All exercises can be found in “Forecasting: Principles and Practice” written by Rob J Hyndman and George Athanasopoulos.
The following packages are required to rerun this .rmd
file:
library(tidyverse)
library(fpp3)
library(USgas)
Explore the following four time series: Bricks from
aus_production, Lynx from pelt,
Close from gafa_stock, Demand
from vic_elec.
? (or help()) to find out about the
data in each series.autoplot() to produce a time plot of each
series.Using the help() function, we get the following
descriptions of each time series:
help(aus_production)
Description: Quarterly estimates of selected indicators of manufacturing production in Australia.
In particular, the Bricks column tracks the “clay brick
production in millions of bricks.”
help(pelt)
Description: Hudson Bay Company trading records for Snowshoe Hare and Canadian Lynx furs from 1845 to 1935. This data contains trade records for all areas of the company.
In particular, the Lynx column tracks the “The number of
Canadian Lynx pelts traded.”
help(gafa_stock)
Description: Historical stock prices from 2014-2018 for Google, Amazon, Facebook and Apple.
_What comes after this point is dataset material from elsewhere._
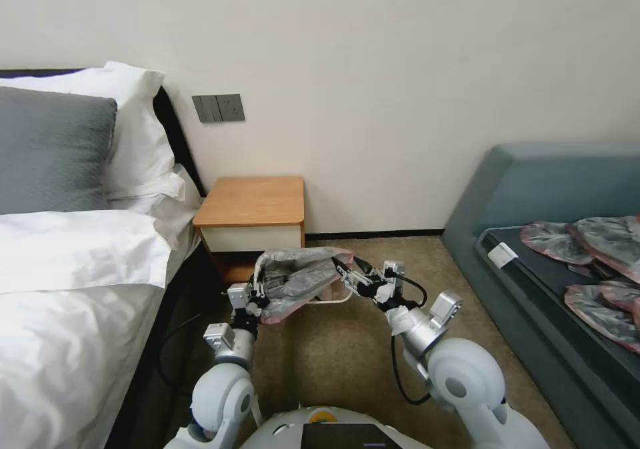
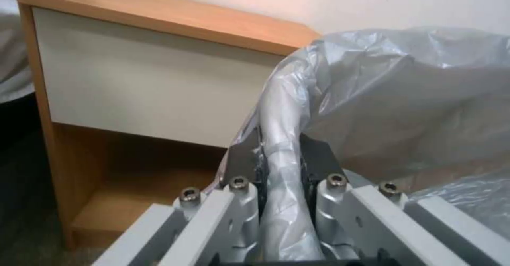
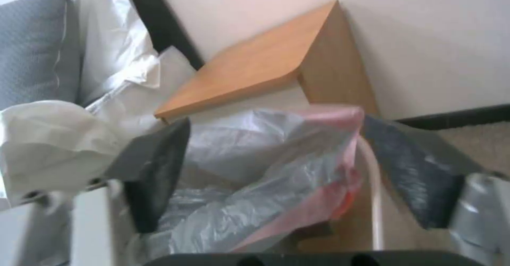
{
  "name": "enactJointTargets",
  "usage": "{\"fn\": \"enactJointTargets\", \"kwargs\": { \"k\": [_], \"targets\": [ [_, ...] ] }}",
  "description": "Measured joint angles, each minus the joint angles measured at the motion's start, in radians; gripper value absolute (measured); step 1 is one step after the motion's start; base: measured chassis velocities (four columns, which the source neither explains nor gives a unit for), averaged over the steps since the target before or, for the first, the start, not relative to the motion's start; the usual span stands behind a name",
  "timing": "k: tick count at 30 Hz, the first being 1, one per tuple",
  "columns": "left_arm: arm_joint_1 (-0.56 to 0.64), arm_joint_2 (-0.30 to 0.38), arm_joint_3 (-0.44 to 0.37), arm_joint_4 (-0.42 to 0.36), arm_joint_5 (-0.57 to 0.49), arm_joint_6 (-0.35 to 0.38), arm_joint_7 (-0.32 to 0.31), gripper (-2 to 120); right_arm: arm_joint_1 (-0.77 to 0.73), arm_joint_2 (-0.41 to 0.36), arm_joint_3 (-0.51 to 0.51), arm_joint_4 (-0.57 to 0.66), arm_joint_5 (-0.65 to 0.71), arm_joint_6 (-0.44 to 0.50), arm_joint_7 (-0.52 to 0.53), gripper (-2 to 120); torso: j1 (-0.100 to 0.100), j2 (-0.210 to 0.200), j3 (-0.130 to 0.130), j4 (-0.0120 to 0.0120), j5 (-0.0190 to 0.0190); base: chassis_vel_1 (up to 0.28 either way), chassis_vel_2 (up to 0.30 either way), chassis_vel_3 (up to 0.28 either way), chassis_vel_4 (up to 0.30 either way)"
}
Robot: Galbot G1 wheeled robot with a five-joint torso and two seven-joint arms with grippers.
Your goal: Pick up the garbage bag from the table and place it over the trash can.
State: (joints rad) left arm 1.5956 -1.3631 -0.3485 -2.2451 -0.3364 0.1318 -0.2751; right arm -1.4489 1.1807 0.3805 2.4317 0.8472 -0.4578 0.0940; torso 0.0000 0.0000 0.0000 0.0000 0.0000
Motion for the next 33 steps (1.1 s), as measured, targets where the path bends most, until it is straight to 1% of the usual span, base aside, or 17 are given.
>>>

All prices are in $USD.
In particular, the Close column tracks the “closing
price for the stock.”
help(vic_elec)
Description: Half-hourly electricity demand for Victoria, Australia.
In particular, the Demand column tracks the “Total
electricity demand in MWh.”
The time intervals for each series are as follows.
interval(aus_production)
## <interval[1]>
## [1] 1Q
This represents quarterly time intervals.
interval(pelt)
## <interval[1]>
## [1] 1Y
This represents yearly time intervals.
interval(vic_elec)
## <interval[1]>
## [1] 30m
This represents 30 minute time intervals.
interval(gafa_stock)
## <interval[1]>
## [1] !
Interestingly, gafa_stock does not appear to have a time
interval. Upon closer inspection, this is due to the fact that
gafa_stock only has rows for days in which the stock market
is open:
head(gafa_stock)
## # A tsibble: 6 x 8 [!]
## # Key: Symbol [1]
## Symbol Date Open High Low Close Adj_Close Volume
## <chr> <date> <dbl> <dbl> <dbl> <dbl> <dbl> <dbl>
## 1 AAPL 2014-01-02 79.4 79.6 78.9 79.0 67.0 58671200
## 2 AAPL 2014-01-03 79.0 79.1 77.2 77.3 65.5 98116900
## 3 AAPL 2014-01-06 76.8 78.1 76.2 77.7 65.9 103152700
## 4 AAPL 2014-01-07 77.8 78.0 76.8 77.1 65.4 79302300
## 5 AAPL 2014-01-08 77.0 77.9 77.0 77.6 65.8 64632400
## 6 AAPL 2014-01-09 78.1 78.1 76.5 76.6 65.0 69787200
We see in the above output that the weekend of 2014-01-04 and
2014-01-05 was skipped. Thus while the interval of this
tsibble is technically daily, it skips a decent number of
days per year.
We can use the autoplot function to create plots of each
time series:
plt_data <- aus_production %>%
select(Quarter, Bricks)
autoplot(plt_data, Bricks)
## Warning: Removed 20 rows containing missing values or values outside the scale range
## (`geom_line()`).
The plot above shows a repeating seasonality trend in Austrailia’s yearly brick productions (likely less manufacturing during the summer when workers take off). In addition, after 1980 there appears to be an additional repeating pattern in which brick production drops off dramatically and then slowly crawls back up.
plt_data <- pelt %>%
select(Year, Lynx)
autoplot(plt_data, Lynx)
The graph above shows that there is a definite repeating trend in the number of Lynx pelts traded in Canada during the late late 19th and early 20th centuries. This might be due to a cycle of overhunting of Lynx followed by periods in which hunters wait for their populations to climb via reproduction.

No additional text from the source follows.